As a film and television producer, Newman worked with KQED-TV on production of the Dilexi Series, featuring twelve original TV programs by artists including Julian Beck, Walter De Maria, Kenneth Dewey, Robert Frank, Anna Halprin, Philip Makanna, Yvonne Rainer, Terry Riley and Arlo Acton, Edwin Schlossberg, Andy Warhol, William Wiley, and Frank Zappa. From 1972 to 1974 he produced two feature films, Philip Makanna’s Shoot the Whale and Space Is the Place, featuring jazz bandleader Sun Ra.

He also produced a video documentary with filmmaker William Farley, In Between the Notes, on the life and career of master Indian vocalist Pandit Pran Nath. In 1992, Newman co-founded the new music festival organization Other Minds with Charles Amirkhanian. He currently curates a film series for the Upper Ashbury Cinema Club (UACC), a private, by invitation, group of film lovers.

Philip Makanna
Philip Makanna was the founder and director of the Fine Arts Video Center at California College of the Arts (CCAC) from 1968 through 1974. He made The Empire of Things for the Dilexi Series in 1968, using 16mm film-chain to manipulate the image as it was being transferred to electronic media. Makanna made four other films with this “video-regeneration” technique: Battery Davis in 1970-1971 for KQED-TV and PBS, Shoot the Whale in 1971, Home on the Range in 1974, and With Enough Bananas in 1975, funded by the American Film Institute and the National Endowment for the Arts. Makanna was also the artistic director of Robert Ashley’s Music with Roots in the Aether, funded by the Rockefeller Foundation, in 1975.

Makanna’s work has shown at the Whitney Annual in 1966, the Whitney Biennial in 2014, and thirteen solo exhibitions for painting and sculpture. Makanna is also known for his images of vintage aircraft, receiving the Lifetime Achievement Award from the International Society for Aviation Photography in 2011. He is the author of seven photography books.

Steve Seid
For 25 years, Steve Seid was the film and video curator at the Pacific Film Archive, a department at the University of California, Berkeley.
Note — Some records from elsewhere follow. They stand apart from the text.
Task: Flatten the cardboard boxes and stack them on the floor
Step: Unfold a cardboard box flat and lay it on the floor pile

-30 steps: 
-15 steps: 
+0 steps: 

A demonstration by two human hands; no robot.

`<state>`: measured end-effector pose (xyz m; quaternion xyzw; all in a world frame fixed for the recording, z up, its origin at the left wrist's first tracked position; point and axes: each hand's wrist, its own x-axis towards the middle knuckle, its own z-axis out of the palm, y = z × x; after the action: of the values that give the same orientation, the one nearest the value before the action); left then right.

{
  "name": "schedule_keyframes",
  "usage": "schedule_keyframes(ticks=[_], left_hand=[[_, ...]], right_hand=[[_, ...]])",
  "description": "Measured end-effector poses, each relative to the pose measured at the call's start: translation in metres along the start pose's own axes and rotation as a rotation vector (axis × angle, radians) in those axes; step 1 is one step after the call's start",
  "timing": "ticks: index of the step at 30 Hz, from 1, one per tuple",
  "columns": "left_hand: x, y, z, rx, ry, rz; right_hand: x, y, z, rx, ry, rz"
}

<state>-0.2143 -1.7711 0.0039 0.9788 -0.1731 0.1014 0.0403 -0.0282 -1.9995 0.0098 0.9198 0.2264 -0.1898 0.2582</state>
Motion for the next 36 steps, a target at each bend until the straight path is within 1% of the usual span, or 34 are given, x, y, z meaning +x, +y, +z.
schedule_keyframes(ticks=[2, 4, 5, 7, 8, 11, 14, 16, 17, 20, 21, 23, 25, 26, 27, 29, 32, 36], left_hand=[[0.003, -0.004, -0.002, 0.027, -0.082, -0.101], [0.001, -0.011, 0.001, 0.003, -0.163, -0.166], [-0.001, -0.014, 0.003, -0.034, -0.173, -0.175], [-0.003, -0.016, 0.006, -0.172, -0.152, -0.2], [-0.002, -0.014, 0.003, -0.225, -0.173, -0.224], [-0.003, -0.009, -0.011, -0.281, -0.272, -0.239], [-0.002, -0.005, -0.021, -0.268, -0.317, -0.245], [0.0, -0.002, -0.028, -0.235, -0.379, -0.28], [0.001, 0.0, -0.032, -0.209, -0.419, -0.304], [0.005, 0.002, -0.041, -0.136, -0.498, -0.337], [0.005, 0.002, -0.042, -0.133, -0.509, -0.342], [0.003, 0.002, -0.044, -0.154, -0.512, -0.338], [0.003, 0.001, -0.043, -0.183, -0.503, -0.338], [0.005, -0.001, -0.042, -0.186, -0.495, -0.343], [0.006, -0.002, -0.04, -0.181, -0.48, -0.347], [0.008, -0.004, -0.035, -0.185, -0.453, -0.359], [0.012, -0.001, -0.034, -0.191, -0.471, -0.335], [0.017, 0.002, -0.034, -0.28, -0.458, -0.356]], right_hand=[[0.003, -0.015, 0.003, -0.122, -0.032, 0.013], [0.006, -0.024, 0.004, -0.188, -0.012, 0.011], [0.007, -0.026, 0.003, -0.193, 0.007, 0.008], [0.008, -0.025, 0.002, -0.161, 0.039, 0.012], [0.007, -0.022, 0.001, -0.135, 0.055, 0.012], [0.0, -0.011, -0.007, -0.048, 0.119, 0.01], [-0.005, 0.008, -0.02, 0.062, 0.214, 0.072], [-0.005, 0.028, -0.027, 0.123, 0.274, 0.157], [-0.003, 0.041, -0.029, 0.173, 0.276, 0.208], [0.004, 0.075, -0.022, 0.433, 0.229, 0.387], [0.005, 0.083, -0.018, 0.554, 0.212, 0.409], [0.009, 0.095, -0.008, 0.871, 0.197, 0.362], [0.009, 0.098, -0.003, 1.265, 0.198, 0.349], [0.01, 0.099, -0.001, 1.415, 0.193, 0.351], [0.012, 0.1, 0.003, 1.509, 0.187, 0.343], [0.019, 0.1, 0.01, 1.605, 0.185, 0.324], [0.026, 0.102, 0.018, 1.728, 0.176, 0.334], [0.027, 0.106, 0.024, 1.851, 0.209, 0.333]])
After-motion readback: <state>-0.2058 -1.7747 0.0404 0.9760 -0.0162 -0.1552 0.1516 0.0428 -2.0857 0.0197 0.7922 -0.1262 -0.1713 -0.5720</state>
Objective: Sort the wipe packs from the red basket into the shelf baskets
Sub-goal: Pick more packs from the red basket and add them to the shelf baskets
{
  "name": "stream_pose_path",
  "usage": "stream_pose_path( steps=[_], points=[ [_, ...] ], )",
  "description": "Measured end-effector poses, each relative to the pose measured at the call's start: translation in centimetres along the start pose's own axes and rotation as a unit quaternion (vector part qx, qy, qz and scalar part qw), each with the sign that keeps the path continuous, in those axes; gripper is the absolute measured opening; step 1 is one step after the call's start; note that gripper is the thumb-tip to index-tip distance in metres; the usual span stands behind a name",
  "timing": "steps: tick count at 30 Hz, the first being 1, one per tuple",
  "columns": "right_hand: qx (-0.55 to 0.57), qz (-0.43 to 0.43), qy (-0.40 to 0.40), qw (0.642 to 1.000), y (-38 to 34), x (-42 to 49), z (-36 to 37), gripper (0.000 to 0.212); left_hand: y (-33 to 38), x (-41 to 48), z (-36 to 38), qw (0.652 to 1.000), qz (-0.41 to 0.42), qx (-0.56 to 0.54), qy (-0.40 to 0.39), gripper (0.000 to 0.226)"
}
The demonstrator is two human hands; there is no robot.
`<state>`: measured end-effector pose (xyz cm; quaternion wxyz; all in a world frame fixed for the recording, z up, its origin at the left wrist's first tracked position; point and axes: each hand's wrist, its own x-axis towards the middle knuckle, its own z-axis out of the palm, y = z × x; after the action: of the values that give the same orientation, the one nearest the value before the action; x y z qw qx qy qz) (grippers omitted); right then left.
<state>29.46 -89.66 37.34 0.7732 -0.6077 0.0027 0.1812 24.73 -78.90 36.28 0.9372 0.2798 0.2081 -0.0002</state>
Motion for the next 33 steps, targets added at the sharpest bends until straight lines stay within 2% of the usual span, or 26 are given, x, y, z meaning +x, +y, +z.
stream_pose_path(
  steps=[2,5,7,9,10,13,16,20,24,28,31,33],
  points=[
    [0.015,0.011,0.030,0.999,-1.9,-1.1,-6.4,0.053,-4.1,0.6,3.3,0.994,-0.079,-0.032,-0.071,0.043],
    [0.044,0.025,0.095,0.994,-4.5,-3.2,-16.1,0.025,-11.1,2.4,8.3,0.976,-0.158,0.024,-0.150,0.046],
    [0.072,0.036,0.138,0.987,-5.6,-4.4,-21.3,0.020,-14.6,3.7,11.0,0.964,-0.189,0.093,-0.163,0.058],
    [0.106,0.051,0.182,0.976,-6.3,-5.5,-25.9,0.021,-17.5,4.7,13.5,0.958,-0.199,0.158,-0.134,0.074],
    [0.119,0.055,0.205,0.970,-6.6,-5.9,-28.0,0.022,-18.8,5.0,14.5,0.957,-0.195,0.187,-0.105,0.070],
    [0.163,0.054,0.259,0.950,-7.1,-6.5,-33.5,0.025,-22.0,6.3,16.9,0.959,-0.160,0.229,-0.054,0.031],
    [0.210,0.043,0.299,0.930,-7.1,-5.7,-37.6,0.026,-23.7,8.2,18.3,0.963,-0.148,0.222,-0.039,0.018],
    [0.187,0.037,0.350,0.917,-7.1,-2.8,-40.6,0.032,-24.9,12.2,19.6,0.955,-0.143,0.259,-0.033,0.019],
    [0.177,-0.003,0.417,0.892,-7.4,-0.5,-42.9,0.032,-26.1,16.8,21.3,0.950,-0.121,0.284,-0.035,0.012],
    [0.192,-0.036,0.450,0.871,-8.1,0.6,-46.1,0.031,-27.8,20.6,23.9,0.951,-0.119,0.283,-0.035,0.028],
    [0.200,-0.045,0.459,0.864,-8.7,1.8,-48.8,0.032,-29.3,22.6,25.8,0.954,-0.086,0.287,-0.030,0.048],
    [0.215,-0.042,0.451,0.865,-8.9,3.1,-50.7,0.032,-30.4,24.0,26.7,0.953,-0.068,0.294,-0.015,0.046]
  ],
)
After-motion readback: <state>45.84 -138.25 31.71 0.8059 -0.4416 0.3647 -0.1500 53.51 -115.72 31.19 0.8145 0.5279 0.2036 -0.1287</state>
He organized over 1,000 programs involving video art, film, and new media. Seid also oversaw an ongoing video preservation project and conducted annual workshops on visual literacy for high school teachers for a decade. He curated numerous exhibitions including Videoscape, Whose Side Are You On? The Border, and Radical Light.|

The Dilexi Series is co-presented with the UC Berkeley Art Museum and Pacific Film Archive.